Reproduce the full listing exactly.
··· DATA EXTRACT ···
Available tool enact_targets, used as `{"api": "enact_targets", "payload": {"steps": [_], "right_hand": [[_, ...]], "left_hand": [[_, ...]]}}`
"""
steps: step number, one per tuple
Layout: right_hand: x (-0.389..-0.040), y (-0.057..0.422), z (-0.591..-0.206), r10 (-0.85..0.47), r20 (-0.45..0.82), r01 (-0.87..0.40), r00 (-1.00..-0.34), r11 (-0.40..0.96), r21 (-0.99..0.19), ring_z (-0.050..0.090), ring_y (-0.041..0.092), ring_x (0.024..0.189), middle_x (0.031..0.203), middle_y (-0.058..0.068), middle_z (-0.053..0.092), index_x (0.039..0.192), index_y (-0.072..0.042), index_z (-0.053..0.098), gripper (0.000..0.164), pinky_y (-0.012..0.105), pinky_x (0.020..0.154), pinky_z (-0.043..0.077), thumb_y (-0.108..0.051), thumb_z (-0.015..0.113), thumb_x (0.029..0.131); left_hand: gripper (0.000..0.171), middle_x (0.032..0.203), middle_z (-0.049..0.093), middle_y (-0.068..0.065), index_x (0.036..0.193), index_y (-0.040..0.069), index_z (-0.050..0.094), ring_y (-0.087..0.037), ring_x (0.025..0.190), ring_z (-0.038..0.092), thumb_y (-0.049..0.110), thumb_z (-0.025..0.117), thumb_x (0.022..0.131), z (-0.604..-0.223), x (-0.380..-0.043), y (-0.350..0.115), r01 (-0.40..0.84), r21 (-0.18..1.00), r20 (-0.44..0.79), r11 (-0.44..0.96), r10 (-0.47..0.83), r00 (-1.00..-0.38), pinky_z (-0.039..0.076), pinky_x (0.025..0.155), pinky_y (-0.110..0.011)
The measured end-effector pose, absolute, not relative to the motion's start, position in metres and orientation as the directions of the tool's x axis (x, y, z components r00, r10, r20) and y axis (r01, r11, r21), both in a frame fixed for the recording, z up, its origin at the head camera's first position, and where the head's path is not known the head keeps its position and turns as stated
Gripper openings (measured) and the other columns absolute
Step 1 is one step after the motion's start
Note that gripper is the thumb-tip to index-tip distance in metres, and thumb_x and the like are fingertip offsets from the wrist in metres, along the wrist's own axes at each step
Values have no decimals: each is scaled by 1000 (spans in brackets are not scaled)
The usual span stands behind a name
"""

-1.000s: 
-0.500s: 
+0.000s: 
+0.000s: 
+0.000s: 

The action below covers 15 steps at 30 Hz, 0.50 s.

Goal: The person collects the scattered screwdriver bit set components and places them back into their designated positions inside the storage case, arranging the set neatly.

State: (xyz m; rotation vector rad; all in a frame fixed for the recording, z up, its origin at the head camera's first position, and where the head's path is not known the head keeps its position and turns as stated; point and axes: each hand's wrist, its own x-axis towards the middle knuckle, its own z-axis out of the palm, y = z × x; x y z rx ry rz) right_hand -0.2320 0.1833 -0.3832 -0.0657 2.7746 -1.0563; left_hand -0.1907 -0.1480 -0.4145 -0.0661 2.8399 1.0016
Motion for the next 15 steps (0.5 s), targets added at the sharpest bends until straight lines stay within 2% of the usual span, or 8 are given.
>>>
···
YOUR SOLUTION:
Available tool enact_targets, used as `{"api": "enact_targets", "payload": {"steps": [_], "right_hand": [[_, ...]], "left_hand": [[_, ...]]}}`
"""
steps: step number, one per tuple
Layout: right_hand: x (-0.389..-0.040), y (-0.057..0.422), z (-0.591..-0.206), r10 (-0.85..0.47), r20 (-0.45..0.82), r01 (-0.87..0.40), r00 (-1.00..-0.34), r11 (-0.40..0.96), r21 (-0.99..0.19), ring_z (-0.050..0.090), ring_y (-0.041..0.092), ring_x (0.024..0.189), middle_x (0.031..0.203), middle_y (-0.058..0.068), middle_z (-0.053..0.092), index_x (0.039..0.192), index_y (-0.072..0.042), index_z (-0.053..0.098), gripper (0.000..0.164), pinky_y (-0.012..0.105), pinky_x (0.020..0.154), pinky_z (-0.043..0.077), thumb_y (-0.108..0.051), thumb_z (-0.015..0.113), thumb_x (0.029..0.131); left_hand: gripper (0.000..0.171), middle_x (0.032..0.203), middle_z (-0.049..0.093), middle_y (-0.068..0.065), index_x (0.036..0.193), index_y (-0.040..0.069), index_z (-0.050..0.094), ring_y (-0.087..0.037), ring_x (0.025..0.190), ring_z (-0.038..0.092), thumb_y (-0.049..0.110), thumb_z (-0.025..0.117), thumb_x (0.022..0.131), z (-0.604..-0.223), x (-0.380..-0.043), y (-0.350..0.115), r01 (-0.40..0.84), r21 (-0.18..1.00), r20 (-0.44..0.79), r11 (-0.44..0.96), r10 (-0.47..0.83), r00 (-1.00..-0.38), pinky_z (-0.039..0.076), pinky_x (0.025..0.155), pinky_y (-0.110..0.011)
The measured end-effector pose, absolute, not relative to the motion's start, position in metres and orientation as the directions of the tool's x axis (x, y, z components r00, r10, r20) and y axis (r01, r11, r21), both in a frame fixed for the recording, z up, its origin at the head camera's first position, and where the head's path is not known the head keeps its position and turns as stated
Gripper openings (measured) and the other columns absolute
Step 1 is one step after the motion's start
Note that gripper is the thumb-tip to index-tip distance in metres, and thumb_x and the like are fingertip offsets from the wrist in metres, along the wrist's own axes at each step
Values have no decimals: each is scaled by 1000 (spans in brackets are not scaled)
The usual span stands behind a name
"""

-1.000s: 
-0.500s: 
+0.000s: 
+0.000s: 
+0.000s: 

The action below covers 15 steps at 30 Hz, 0.50 s.

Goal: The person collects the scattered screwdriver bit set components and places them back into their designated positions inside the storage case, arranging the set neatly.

State: (xyz m; rotation vector rad; all in a frame fixed for the recording, z up, its origin at the head camera's first position, and where the head's path is not known the head keeps its position and turns as stated; point and axes: each hand's wrist, its own x-axis towards the middle knuckle, its own z-axis out of the palm, y = z × x; x y z rx ry rz) right_hand -0.2320 0.1833 -0.3832 -0.0657 2.7746 -1.0563; left_hand -0.1907 -0.1480 -0.4145 -0.0661 2.8399 1.0016
Motion for the next 15 steps (0.5 s), targets added at the sharpest bends until straight lines stay within 2% of the usual span, or 8 are given.
>>>

This completes the response.